Arrow and GenStage
View SourceExArrow.GenStage provides demand-driven producers that emit
ExArrow.RecordBatch values from the common ExArrow sources. This guide
explains the architecture, the three producers, and how to wire producer,
consumer, and producer-consumer pipelines.
Why GenStage?
GenStage is the standard Elixir library for demand-driven data pipelines. A producer only emits events when a consumer demands them, so slow consumers apply backpressure all the way to the source — exactly what you want when reading a large Parquet file or streaming a Flight SQL result.
ExArrow's producers emit ExArrow.RecordBatch handles, not row maps. The
unit of work is the batch.
The three producers
| Module | Source |
|---|---|
ExArrow.GenStage.ParquetProducer | Parquet file (:path) or binary (:binary) |
ExArrow.GenStage.FlightProducer | Flight do_get (:client + :ticket) |
ExArrow.GenStage.ADBCProducer | ADBC (:statement or :connection + :sql) |
All three accept a pre-opened :stream option for testing or for sources not
covered by the dedicated options.
Lifecycle
- Demand-driven: batches are only read when a consumer demands them.
- Arrow batch delivery: each emitted event is an
ExArrow.RecordBatchhandle. - Clean shutdown: when the underlying stream is exhausted the producer
sends itself a
{ExArrow.GenStage, :stop}message and exits with reason:normal. - Resource cleanup:
terminate/2drains the stream so file/socket descriptors are released promptly.
Pattern 1: producer + consumer
defmodule Collector do
use GenStage
def init(pid), do: {:consumer, pid}
def handle_events(batches, _from, pid) do
send(pid, {:batches, batches})
{:noreply, [], pid}
end
end
{:ok, producer} =
ExArrow.GenStage.ParquetProducer.start_link(path: "/data/events.parquet")
{:ok, consumer} = GenStage.start_link(Collector, self())
GenStage.sync_subscribe(consumer, to: producer, max_demand: 4)Pattern 2: producer-consumer
A producer-consumer transforms events between a producer and a consumer. This
is where you plug in ExArrow.Batch transformations:
defmodule MyTransformer do
use GenStage
def init(state), do: {:producer_consumer, state}
def handle_events(batches, _from, state) do
transformed =
Enum.map(batches, fn batch ->
{:ok, slim} = ExArrow.Batch.select(batch, ["id"])
slim
end)
{:noreply, transformed, state}
end
end
{:ok, producer} = ExArrow.GenStage.ParquetProducer.start_link(path: "/data/events.parquet")
{:ok, transformer} = GenStage.start_link(MyTransformer, :ok)
{:ok, consumer} = GenStage.start_link(Collector, self())
GenStage.sync_subscribe(transformer, to: producer, max_demand: 1)
GenStage.sync_subscribe(consumer, to: transformer, max_demand: 1)Pattern 3: producer + producer-consumer + consumer (full pipeline)

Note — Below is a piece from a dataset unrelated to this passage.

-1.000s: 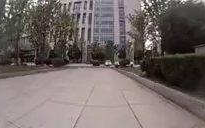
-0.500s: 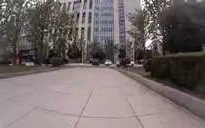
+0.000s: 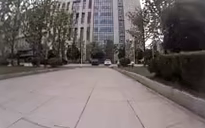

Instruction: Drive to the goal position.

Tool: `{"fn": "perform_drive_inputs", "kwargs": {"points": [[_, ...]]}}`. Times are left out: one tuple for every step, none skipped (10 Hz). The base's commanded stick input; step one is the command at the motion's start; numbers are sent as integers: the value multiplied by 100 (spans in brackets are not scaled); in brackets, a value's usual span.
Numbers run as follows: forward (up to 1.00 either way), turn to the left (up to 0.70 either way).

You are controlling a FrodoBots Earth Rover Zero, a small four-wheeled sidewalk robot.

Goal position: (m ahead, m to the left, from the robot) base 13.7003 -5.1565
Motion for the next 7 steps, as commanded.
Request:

Combine the two patterns for a three-stage pipeline:
ParquetProducer ──► Selector ──► CollectorEach stage honours demand, so the producer only reads row groups as fast as the collector can acknowledge them.
Telemetry
Every batch emitted by an ExArrow producer fires a
[:ex_arrow, :stream, :batch] telemetry event with rows, columns, and
batch_count measurements and %{source: ...} metadata.
Error handling
If ExArrow.Stream.next/1 returns {:error, reason} the producer sends
itself a stop message and exits :normal. Consumers see a producer :DOWN
notification. For finer-grained error propagation, wrap the producer in a
Supervisor with a restart strategy and monitor the producer process.
Choosing between Flow and GenStage
| Use GenStage when | Use Flow when |
|---|---|
| You need explicit demand/backpressure | You want Fire-and-forget parallelism |
| You are building a long-running pipeline | You are doing a one-shot batch job |
| You want to wire custom consumers | You want partition/reduce semantics |
GenStage is the lower-level building block; Flow is built on top of it. ExArrow exposes both so you can pick the right tool for each workload.